:: What the task requires ::
Extract each line of the records below that contains the word "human".

:: Data under study ::

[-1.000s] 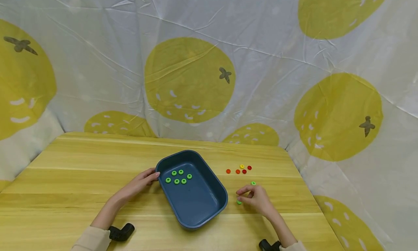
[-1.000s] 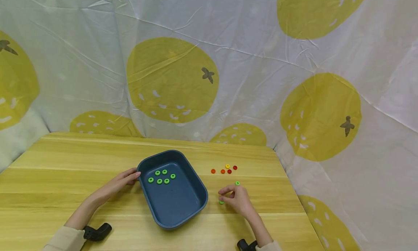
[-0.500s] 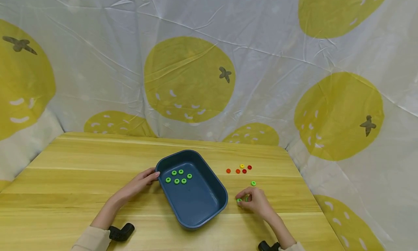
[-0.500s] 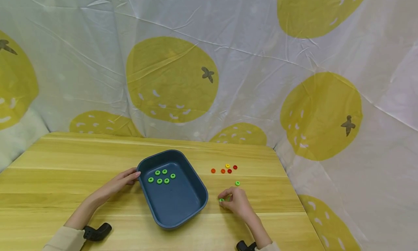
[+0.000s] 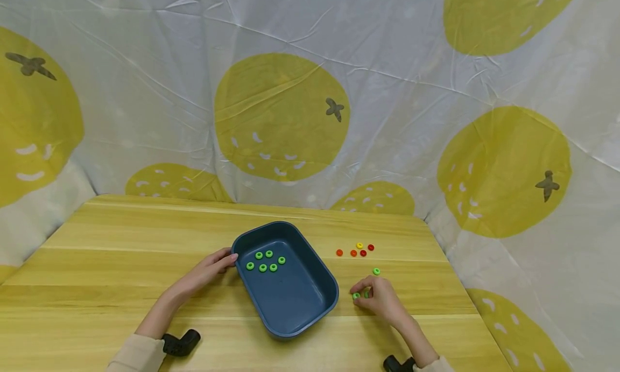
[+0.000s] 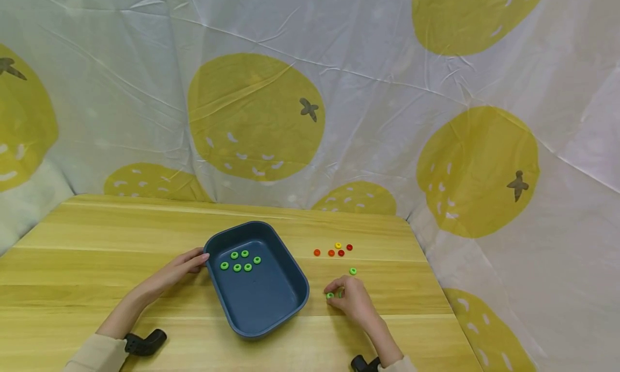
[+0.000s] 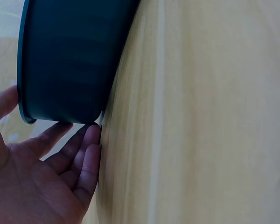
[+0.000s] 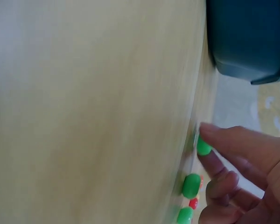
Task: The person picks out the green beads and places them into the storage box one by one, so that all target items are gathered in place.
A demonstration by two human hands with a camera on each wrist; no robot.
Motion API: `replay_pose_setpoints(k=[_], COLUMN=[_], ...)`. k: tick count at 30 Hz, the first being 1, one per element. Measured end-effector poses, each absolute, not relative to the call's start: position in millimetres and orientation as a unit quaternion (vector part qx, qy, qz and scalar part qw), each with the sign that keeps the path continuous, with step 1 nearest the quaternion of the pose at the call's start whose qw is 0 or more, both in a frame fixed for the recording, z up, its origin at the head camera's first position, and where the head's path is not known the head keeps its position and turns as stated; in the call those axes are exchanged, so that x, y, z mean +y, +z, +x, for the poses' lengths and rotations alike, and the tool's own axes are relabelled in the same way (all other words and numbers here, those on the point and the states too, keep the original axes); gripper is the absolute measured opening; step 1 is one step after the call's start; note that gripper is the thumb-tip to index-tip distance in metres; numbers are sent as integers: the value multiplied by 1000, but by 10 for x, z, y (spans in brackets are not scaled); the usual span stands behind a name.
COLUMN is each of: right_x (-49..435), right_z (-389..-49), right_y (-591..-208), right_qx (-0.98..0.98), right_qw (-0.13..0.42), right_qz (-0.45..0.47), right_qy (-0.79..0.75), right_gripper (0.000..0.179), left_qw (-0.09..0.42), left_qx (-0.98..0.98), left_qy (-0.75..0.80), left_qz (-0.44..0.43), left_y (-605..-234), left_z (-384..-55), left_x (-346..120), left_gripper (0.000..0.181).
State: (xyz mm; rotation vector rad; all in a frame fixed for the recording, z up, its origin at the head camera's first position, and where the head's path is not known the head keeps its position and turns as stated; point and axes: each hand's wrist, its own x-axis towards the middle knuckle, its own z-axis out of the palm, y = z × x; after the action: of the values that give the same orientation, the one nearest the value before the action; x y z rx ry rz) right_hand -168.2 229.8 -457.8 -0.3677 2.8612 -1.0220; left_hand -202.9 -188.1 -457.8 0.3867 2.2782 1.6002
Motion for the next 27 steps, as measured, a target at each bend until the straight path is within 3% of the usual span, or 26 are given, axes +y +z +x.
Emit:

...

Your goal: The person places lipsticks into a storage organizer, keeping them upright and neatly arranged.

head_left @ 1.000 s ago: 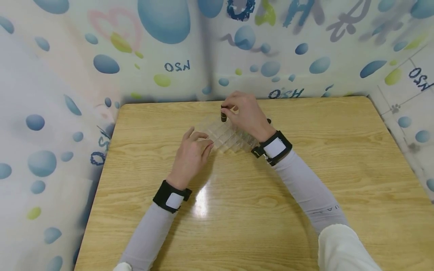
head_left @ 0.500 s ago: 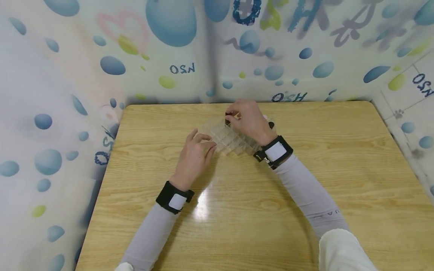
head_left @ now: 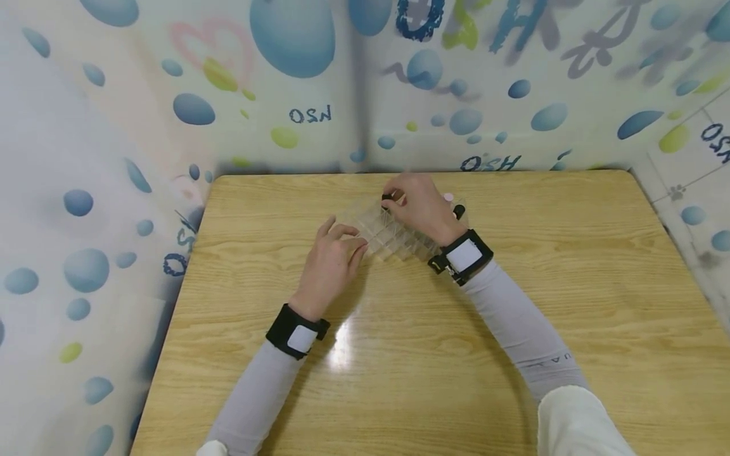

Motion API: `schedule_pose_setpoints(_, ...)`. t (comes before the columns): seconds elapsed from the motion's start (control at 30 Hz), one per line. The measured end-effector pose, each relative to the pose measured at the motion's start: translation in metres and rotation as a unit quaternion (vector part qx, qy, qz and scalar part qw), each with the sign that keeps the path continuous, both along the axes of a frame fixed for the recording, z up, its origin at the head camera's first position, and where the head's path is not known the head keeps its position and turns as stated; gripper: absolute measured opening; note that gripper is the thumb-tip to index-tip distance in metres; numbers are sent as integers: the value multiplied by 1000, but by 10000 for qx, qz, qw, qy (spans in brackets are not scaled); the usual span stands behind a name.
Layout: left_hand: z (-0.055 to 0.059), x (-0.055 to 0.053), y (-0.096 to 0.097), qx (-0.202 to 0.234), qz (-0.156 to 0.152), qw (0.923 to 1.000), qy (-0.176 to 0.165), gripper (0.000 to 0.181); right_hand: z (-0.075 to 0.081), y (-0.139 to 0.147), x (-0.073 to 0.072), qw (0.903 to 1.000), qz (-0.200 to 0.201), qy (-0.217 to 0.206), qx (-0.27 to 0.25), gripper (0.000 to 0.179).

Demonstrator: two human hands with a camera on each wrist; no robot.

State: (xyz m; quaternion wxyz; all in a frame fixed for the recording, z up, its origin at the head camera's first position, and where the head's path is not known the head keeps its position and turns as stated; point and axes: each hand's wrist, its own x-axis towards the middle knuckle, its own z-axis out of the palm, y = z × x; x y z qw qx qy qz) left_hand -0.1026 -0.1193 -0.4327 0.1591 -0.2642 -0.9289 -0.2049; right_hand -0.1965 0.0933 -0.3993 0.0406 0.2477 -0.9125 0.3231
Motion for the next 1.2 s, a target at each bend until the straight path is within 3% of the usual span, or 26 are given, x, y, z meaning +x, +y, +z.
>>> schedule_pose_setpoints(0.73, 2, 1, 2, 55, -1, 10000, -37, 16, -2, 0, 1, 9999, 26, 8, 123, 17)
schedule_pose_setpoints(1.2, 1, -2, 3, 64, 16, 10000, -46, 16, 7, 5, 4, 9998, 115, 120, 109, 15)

:: Response to this exercise ::
A demonstration by two human hands with a camera on each wrist; no robot.
Demonstrator: two human hands with a camera on each wrist; no robot.

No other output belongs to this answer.